DIRECTIONS FOR THIS TASK: Keep only the lines of the material below that contain the word "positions". Copy those lines.
━━━━━ MATERIAL PROVIDED
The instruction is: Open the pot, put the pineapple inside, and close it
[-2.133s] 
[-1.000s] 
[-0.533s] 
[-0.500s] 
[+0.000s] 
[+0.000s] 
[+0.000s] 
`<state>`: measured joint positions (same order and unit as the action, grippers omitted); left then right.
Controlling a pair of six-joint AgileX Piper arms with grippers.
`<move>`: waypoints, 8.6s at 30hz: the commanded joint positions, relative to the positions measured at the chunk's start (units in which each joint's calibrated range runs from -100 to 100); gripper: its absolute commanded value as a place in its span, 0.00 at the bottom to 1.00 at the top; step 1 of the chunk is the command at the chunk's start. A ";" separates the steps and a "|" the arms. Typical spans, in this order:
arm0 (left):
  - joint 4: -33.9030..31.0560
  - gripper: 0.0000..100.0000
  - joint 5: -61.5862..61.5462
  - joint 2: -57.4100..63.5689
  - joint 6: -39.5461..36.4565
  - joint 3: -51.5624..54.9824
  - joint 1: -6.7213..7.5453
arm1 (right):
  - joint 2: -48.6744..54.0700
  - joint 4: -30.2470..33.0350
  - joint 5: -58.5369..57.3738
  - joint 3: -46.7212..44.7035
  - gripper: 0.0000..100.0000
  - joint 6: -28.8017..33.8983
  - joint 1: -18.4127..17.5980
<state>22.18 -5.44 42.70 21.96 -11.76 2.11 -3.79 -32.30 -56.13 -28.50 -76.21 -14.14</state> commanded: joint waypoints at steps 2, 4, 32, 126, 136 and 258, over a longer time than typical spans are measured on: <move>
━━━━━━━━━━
SOLUTION TO THE EXERCISE:
`<state>`: measured joint positions (same order and unit as the action, grippers omitted); left then right.
`<move>`: waypoints, 8.6s at 30hz: the commanded joint positions, relative to the positions measured at the chunk's start (units in which each joint's calibrated range runs from -100 to 100); gripper: its absolute commanded value as a place in its span, 0.00 at the bottom to 1.00 at the top; step 1 of the chunk is the command at the chunk's start. A ";" separates the steps and a "|" the arms. Typical spans, in this order:

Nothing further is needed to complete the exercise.